Гелати в этом отношении жизнь вела очень веселую и не видела в своем поведении ничего дурного. Она в первый же вечер спросила, не хочет ли Карми пригласить кого-нибудь из парней — погреть постель.
— Нет, — качнула головой закутавшаяся в одеяло Карми. — Ролнека, может быть? — настаивала Гелати, уверенная в том, что Карми смущается.
— Ролнека? — презрительно переспросила Карми. — Вот уж счастье-то…
— Можно и другого, — отозвалась Гелати, стоя на бортике кровати и поправляя сбившийся занавес.
— Ну уж нет, — заявила Карми. — Последней дурой буду, если позову в постель хокарэма. Меня все предают, а хокарэмы — дважды и трижды предатели.
— Неправда, — возразила Гелати. — Хокарэмы не предают.
— Предают, — сказала Карми. — Только делают это изощренно — так, что вроде и упрекнуть не за что.
— Ты о чем?
Карми вздохнула. Если бы Стенхе не скрывал от нее прошлой осенью, что в Сургаре затевается неладное! Он ведь что-то знал, Карми могла спорить, что знал и намеренно удерживал ее в Миттауре. А что делал Маву в долине Праери, когда его встретил Арзравен Паор? Он должен был находиться при Руттуле. Руттул послал его к ней? Когда? Только когда заболел, чтобы она помогла Руттулу добраться до глайдера и попробовала его излечить? Или же гораздо раньше — для того, чтобы опять-таки подольше удержать ее в Миттауре?

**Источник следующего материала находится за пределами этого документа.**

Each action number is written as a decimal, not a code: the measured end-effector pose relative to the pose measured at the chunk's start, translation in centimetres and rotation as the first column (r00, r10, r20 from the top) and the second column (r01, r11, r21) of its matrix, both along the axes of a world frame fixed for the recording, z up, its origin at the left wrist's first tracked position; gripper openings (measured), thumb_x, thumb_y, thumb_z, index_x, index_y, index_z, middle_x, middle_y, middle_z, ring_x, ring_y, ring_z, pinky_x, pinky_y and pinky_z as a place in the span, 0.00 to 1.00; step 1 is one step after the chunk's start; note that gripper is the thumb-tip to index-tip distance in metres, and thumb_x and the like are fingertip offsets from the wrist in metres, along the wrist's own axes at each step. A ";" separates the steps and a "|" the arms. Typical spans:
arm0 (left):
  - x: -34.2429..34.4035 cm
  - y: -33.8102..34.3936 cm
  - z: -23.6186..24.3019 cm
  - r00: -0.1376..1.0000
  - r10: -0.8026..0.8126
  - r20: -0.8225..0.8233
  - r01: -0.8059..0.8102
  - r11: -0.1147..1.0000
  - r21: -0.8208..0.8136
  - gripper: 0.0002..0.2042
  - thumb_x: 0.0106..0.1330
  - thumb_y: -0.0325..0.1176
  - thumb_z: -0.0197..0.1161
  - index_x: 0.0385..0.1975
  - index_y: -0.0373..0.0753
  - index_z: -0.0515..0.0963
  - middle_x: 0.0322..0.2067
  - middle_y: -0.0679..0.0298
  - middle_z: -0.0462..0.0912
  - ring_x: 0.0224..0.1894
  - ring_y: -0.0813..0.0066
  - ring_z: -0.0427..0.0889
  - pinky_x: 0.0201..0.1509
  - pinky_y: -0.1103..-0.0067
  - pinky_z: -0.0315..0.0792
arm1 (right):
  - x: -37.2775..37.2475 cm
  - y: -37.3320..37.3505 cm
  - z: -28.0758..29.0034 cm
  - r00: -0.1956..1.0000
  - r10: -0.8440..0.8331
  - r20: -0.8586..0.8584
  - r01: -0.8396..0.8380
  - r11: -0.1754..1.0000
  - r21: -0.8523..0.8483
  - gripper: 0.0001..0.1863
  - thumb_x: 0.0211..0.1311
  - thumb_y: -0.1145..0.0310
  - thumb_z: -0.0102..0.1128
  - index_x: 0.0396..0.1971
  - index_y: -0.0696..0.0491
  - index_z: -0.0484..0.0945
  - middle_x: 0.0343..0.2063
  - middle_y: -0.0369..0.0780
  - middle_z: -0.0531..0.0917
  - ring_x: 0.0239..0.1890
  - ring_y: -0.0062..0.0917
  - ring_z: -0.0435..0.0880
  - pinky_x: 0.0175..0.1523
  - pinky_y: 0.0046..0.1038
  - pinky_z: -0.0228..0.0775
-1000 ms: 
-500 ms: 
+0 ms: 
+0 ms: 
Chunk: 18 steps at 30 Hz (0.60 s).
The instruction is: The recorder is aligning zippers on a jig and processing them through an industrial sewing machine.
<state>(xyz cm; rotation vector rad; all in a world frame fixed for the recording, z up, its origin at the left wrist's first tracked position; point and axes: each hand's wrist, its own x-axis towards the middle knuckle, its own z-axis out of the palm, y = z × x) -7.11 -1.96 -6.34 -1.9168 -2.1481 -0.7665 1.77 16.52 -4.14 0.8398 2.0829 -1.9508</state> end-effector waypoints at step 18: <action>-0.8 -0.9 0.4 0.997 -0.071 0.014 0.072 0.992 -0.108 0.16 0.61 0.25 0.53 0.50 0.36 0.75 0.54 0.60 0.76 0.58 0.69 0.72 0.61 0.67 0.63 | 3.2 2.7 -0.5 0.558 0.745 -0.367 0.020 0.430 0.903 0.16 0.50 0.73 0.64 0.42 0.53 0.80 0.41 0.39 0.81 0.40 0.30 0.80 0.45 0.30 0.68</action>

А ведь если бы она узнала о происходящем сразу же, как вести дошли до Миттаура, все могло быть. иначе. В глайдере есть механизм-лекарь, и, может быть, он сумел бы вылечить внезапно заболевшего Руттула. Кто виноват в том, что больной Руттул не смог добраться до глайдера, а супруга его, сургарская принцесса, в это время глазела на нтангрские храмы? Кто виноват в этом? Она, ее хокарэмы или же сам Руттул? Кто виноват? Он умирал, а она в это время готовилась праздновать Атулитоки. И когда она, догадавшись обо всем, мчалась в Сургару, он уже умер.
Карми подняла голову и глянула на Гелати. Гэнкари безмятежно спала.
Глава 14
Логри пришлось затратить немало времени, пока он разыскал Стенхе. Определенного его местонахождения он не знал, поэтому пришлось «распускать паутину» — слать гонцов-райи во все места, отмеченные в этом году бурной деятельностью сургарской принцессы. Удовольствие получилось довольно дорогое — по всем канонам «распускание паутины» на такой большой территории требовало групп хокарэмов численностью не менее трех человек, поэтому для прочесывания потребовалось тринадцать райи — трое на Лорцо, трое на Колахи, трое на Миттаур и четверо на Сургару. На Миттаур, если уж честно признаться, потребовалось бы гораздо больше, но отправить туда большую группу Логри не рискнул: уж очень нетерпимо в Миттауре относились к хокарэмам.